Work to complete> Only lines containing the string "black" belong in the answer; find them in the records and copy them.

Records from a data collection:
'''
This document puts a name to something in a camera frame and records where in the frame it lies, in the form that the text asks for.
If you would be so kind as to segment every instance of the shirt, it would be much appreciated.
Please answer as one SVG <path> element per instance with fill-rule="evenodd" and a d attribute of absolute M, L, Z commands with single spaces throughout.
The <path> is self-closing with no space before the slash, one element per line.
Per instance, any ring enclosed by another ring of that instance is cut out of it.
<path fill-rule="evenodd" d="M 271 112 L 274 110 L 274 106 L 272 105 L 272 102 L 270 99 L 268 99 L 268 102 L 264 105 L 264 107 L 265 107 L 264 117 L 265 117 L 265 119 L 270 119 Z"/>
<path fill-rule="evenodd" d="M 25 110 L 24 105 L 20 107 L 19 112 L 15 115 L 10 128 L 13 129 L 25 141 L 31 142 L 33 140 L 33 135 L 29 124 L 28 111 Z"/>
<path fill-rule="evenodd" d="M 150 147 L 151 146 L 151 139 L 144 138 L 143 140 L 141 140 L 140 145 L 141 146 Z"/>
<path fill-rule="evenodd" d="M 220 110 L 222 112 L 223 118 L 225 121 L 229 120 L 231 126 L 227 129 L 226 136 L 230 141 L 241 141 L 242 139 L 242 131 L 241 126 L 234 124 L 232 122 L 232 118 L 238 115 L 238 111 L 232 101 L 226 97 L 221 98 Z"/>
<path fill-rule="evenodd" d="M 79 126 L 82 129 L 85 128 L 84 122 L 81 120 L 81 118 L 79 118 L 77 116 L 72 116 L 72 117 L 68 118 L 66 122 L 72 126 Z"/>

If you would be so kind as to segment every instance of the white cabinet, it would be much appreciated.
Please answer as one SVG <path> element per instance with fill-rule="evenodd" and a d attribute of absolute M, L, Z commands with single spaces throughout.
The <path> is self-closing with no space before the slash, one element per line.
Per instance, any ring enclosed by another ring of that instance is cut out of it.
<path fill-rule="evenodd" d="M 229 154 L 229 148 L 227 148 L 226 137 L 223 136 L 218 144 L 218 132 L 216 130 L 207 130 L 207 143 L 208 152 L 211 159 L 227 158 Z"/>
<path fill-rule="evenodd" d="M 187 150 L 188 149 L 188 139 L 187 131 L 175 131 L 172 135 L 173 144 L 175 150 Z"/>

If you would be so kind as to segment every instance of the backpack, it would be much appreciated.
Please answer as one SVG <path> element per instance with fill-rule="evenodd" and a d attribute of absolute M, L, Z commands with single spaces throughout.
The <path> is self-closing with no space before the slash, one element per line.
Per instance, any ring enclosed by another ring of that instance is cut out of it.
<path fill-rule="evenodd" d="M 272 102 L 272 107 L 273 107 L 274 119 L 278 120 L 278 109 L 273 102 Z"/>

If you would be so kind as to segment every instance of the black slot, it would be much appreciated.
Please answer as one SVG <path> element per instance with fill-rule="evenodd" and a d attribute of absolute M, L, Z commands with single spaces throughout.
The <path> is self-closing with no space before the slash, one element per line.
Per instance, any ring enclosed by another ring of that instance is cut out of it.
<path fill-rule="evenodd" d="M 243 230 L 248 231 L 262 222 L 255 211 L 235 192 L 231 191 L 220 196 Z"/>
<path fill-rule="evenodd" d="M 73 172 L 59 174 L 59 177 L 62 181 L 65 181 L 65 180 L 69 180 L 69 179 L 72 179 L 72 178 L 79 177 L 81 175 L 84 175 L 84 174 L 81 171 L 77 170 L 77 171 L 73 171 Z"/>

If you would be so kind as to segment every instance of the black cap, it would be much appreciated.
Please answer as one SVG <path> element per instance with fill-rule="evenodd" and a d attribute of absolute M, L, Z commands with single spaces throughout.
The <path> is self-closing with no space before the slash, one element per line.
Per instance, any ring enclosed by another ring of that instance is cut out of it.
'''
Reply>
If you would be so kind as to segment every instance of the black slot, it would be much appreciated.
If you would be so kind as to segment every instance of the black cap, it would be much appreciated.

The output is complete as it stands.